- [Task requirements] In how many lines of the records does the string "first" appear? State only the number.

____ Supplied material

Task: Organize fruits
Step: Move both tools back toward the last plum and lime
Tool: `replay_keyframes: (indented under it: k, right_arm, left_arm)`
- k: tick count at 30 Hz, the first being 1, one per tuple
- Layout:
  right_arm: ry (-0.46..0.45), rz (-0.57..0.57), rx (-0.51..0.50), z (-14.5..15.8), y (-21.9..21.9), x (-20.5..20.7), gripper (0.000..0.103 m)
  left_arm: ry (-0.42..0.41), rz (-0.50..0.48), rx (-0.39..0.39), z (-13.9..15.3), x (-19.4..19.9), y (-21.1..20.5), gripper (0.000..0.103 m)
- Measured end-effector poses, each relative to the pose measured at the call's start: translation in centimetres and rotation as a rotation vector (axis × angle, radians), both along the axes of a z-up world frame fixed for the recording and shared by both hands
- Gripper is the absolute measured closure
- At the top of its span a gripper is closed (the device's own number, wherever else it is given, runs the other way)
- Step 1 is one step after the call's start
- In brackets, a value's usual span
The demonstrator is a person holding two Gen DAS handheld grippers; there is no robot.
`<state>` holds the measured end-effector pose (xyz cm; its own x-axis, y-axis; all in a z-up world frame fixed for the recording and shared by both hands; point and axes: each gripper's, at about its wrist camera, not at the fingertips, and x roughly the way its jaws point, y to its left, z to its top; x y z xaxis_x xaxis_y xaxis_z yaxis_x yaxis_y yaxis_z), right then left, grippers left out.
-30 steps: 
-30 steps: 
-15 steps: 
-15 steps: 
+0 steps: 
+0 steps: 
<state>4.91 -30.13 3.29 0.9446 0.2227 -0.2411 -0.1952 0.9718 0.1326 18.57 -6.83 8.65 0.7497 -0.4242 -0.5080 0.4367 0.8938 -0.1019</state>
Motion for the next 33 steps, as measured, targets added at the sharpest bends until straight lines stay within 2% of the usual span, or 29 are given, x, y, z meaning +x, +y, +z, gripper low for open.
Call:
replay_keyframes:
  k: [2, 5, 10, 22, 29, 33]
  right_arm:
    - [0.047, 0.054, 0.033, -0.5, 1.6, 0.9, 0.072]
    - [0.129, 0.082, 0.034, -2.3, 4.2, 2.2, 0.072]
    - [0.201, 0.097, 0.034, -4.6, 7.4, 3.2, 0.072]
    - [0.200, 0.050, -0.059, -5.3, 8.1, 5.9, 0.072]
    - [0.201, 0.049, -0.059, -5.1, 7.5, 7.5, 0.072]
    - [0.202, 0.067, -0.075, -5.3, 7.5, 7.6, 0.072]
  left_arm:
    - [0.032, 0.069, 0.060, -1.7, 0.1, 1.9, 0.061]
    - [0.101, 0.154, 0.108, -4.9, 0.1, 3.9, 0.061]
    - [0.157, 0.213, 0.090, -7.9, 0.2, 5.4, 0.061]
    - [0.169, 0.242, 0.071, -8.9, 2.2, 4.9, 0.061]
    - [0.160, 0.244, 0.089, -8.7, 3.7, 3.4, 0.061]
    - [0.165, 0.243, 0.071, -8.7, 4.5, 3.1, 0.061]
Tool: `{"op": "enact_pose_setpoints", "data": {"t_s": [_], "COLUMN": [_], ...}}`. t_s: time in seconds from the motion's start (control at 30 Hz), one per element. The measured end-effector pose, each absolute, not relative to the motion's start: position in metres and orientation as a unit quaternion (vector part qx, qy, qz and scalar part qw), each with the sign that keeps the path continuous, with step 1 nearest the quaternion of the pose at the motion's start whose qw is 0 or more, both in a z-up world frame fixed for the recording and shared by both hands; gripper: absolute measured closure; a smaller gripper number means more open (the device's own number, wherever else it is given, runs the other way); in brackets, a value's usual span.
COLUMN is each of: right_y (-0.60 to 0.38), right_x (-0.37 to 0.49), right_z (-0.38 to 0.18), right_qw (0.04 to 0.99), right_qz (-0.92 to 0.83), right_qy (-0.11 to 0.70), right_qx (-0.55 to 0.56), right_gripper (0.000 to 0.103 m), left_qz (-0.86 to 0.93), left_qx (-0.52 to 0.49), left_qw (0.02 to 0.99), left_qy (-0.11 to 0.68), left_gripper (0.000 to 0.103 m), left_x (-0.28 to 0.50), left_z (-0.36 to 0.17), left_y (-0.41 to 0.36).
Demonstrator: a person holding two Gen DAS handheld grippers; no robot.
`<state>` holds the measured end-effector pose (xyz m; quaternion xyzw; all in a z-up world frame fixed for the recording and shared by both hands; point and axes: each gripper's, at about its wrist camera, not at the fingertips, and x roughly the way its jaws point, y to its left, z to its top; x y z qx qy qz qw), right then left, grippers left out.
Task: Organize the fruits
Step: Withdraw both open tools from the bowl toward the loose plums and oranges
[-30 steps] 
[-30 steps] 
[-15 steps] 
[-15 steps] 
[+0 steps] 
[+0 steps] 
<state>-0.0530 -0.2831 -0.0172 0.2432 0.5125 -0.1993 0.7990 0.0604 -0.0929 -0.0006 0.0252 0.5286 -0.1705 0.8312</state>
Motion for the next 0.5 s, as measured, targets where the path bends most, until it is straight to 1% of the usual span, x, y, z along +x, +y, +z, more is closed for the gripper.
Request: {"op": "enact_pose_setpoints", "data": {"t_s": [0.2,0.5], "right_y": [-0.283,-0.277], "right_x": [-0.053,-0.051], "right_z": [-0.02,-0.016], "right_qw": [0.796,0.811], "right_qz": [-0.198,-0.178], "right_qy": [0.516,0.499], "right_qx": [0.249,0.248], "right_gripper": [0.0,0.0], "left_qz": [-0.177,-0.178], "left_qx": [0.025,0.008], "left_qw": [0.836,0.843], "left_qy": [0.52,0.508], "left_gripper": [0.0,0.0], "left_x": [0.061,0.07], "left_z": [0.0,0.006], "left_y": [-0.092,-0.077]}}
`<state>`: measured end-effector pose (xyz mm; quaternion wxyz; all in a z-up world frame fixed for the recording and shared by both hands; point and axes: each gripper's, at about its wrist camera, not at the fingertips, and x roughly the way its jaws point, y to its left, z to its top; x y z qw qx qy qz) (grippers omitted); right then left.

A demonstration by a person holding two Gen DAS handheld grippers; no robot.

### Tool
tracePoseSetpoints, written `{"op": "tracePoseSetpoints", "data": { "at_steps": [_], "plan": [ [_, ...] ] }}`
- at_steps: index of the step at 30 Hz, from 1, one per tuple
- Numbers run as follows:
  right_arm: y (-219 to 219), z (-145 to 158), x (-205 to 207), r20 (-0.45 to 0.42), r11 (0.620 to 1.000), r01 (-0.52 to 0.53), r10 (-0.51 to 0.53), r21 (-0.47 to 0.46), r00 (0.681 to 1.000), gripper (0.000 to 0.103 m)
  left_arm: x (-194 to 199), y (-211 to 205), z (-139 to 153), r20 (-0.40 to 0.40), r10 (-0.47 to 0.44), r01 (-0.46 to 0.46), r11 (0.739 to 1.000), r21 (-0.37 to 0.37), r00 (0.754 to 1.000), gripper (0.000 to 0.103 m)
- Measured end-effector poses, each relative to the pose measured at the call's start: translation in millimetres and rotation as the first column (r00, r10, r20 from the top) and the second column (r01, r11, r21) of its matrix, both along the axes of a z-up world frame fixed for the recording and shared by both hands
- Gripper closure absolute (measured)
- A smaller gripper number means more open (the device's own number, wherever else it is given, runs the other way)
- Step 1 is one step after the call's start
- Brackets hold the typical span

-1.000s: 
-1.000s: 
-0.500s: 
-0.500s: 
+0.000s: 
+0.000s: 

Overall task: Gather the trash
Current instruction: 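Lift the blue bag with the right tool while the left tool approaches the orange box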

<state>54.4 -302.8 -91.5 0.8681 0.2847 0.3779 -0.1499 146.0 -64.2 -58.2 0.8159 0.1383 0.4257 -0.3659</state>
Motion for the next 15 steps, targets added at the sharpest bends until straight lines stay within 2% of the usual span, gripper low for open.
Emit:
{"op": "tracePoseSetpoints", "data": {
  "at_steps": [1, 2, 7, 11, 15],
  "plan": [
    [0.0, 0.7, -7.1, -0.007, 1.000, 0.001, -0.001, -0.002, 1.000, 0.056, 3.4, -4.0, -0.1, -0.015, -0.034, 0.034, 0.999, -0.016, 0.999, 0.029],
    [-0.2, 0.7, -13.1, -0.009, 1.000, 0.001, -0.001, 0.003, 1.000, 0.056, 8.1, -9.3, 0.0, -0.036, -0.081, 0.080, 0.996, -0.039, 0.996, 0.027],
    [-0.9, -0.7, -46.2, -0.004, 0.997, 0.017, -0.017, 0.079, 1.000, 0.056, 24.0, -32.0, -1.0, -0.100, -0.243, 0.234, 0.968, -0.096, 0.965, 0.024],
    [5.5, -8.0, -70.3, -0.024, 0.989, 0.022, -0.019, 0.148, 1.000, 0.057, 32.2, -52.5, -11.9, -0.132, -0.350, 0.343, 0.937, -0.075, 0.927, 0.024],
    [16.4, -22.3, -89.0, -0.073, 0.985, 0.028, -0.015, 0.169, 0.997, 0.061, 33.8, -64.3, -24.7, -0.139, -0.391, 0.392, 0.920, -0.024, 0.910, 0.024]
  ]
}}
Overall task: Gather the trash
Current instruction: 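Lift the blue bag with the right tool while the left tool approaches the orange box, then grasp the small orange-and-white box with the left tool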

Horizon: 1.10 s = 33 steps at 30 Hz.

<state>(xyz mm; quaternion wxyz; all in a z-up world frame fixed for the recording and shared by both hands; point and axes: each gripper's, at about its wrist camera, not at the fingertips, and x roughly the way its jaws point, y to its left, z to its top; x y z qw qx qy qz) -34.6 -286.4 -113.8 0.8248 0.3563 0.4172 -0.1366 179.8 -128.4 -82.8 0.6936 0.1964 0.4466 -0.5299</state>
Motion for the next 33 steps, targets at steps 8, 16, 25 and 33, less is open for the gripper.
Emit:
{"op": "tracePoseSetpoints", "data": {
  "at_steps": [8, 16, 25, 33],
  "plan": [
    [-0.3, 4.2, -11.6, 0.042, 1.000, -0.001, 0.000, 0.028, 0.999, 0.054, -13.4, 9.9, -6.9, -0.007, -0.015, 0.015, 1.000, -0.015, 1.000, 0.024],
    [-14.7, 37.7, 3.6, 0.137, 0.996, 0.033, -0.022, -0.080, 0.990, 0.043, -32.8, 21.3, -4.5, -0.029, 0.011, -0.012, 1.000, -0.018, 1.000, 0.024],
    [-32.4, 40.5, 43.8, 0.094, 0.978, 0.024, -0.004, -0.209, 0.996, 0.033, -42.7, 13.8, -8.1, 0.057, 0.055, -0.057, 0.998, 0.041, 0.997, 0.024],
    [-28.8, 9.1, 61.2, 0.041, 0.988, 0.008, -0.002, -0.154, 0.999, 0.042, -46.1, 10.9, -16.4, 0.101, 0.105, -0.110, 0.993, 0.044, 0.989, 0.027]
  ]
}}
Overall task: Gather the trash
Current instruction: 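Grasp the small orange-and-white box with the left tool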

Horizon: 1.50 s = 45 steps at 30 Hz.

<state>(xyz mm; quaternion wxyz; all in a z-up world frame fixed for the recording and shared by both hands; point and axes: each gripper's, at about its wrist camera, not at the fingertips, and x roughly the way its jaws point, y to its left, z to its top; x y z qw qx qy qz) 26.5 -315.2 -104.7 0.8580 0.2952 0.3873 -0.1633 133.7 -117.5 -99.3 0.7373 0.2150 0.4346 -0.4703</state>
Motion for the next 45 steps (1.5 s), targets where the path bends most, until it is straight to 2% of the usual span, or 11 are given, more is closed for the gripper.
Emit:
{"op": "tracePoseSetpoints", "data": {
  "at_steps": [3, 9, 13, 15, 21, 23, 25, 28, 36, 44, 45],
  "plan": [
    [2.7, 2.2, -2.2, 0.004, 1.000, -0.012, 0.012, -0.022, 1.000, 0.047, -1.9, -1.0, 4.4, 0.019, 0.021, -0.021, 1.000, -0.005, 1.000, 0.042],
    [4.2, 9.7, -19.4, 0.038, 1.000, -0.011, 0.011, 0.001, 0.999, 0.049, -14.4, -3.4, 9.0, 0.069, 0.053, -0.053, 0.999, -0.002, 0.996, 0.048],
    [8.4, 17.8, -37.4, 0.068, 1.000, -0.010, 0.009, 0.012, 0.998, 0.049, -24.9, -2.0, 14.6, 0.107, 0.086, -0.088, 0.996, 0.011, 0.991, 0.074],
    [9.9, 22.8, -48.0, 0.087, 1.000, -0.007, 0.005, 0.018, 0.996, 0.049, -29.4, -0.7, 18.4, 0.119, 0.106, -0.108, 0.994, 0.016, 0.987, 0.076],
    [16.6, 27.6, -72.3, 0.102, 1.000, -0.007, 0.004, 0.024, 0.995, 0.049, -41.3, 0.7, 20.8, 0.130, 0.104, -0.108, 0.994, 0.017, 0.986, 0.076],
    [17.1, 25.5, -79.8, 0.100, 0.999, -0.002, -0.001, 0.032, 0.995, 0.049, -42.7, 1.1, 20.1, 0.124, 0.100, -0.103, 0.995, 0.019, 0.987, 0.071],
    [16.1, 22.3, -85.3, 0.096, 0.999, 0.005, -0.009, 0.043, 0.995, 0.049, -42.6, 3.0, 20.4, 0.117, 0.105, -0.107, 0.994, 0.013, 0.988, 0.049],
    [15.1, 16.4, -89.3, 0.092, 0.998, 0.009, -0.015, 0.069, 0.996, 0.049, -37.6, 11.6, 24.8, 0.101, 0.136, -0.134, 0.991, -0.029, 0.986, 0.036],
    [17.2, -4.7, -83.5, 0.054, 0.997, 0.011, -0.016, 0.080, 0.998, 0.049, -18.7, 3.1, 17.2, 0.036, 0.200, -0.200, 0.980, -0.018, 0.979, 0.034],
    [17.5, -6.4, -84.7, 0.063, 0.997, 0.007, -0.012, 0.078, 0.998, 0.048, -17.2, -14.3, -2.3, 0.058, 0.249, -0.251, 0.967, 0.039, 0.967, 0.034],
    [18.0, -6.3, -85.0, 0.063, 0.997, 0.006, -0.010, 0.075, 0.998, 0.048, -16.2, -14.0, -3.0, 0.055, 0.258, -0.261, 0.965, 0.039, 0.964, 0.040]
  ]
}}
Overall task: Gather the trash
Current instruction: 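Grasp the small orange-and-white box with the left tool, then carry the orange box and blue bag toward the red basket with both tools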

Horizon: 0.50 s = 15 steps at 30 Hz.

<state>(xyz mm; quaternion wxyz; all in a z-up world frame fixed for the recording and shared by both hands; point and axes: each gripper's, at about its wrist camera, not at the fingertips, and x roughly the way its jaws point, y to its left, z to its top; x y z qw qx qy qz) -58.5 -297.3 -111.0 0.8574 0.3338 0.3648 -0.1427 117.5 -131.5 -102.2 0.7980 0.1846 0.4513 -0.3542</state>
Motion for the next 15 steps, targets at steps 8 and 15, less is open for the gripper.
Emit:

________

- [Exercise answer] 2